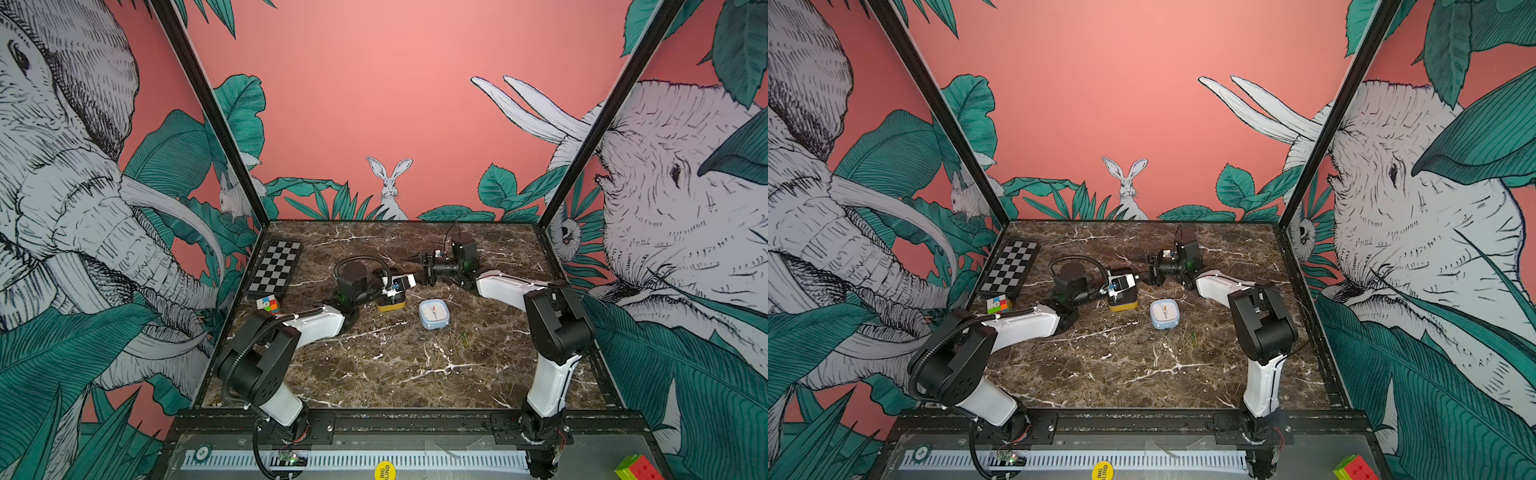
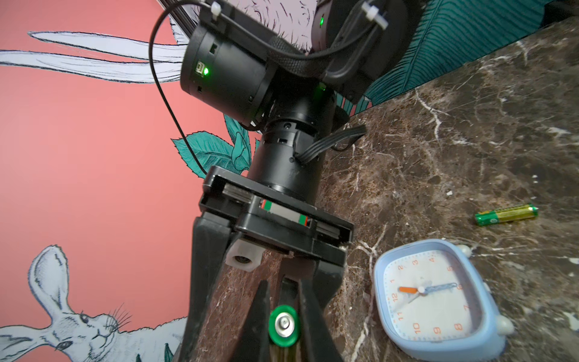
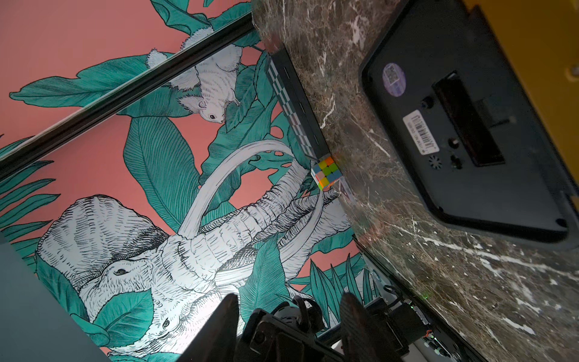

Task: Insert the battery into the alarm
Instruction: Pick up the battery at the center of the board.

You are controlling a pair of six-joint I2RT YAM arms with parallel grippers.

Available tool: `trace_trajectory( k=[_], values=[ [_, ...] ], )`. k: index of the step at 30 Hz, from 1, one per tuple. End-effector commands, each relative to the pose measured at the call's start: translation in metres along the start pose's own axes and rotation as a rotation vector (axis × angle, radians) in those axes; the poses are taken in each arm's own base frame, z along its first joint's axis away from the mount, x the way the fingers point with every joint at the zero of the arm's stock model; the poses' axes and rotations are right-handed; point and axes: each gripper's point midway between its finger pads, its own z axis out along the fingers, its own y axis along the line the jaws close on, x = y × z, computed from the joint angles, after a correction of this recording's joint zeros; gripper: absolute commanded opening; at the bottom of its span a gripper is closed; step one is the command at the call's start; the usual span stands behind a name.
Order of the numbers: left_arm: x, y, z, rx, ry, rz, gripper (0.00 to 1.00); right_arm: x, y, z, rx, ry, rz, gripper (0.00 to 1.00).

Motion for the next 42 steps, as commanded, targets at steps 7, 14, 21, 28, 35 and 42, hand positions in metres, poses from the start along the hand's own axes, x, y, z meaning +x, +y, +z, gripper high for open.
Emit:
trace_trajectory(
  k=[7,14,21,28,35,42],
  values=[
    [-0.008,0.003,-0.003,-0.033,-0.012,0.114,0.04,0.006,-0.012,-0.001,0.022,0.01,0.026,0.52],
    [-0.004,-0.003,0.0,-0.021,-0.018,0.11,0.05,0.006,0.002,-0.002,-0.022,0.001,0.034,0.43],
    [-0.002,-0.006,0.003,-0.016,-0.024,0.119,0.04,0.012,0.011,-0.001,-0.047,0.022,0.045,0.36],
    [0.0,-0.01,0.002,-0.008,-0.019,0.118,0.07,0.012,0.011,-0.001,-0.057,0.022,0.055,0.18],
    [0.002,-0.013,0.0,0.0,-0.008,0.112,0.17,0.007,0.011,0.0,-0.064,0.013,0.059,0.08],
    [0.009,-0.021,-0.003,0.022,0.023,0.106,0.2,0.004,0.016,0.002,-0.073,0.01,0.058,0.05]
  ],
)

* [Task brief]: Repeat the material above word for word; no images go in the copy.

* [Response]:
Task: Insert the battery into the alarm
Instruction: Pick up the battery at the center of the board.

You are controlling a pair of six-joint I2RT YAM arms with parallel grippers.

Available tool: `trace_trajectory( k=[_], values=[ [_, ...] ], )`. k: index of the step at 30 Hz, from 1, one per tuple. End-effector commands, each relative to the pose measured at the call's start: translation in metres along the start pose's own axes and rotation as a rotation vector (axis × angle, radians) in those axes; the poses are taken in each arm's own base frame, z along its first joint's axis away from the mount, x the way the fingers point with every joint at the zero of the arm's stock model; the poses' axes and rotations are right-handed; point and axes: each gripper's point midway between its finger pads, its own z axis out along the fingers, its own y axis along the line the jaws close on, x = y × z, computed from the joint angles, after a correction of this recording's joint zeros; gripper: absolute commanded opening; at the bottom of its span a gripper is closed; step one is the command at the call's start; the usual span stands behind a name.
Order of the numbers: left_arm: x, y, z, rx, ry, rz, gripper (0.00 to 1.00); right_arm: x, y, z, rx, ry, rz, gripper (0.00 to 1.00).

Motion for the next 42 steps, as commanded, targets at steps 7, 14, 21, 28, 35 and 42, hand positions in metres, poses from the start along the hand's own axes, x, y, z meaning +x, +y, +z, gripper high for open.
Emit:
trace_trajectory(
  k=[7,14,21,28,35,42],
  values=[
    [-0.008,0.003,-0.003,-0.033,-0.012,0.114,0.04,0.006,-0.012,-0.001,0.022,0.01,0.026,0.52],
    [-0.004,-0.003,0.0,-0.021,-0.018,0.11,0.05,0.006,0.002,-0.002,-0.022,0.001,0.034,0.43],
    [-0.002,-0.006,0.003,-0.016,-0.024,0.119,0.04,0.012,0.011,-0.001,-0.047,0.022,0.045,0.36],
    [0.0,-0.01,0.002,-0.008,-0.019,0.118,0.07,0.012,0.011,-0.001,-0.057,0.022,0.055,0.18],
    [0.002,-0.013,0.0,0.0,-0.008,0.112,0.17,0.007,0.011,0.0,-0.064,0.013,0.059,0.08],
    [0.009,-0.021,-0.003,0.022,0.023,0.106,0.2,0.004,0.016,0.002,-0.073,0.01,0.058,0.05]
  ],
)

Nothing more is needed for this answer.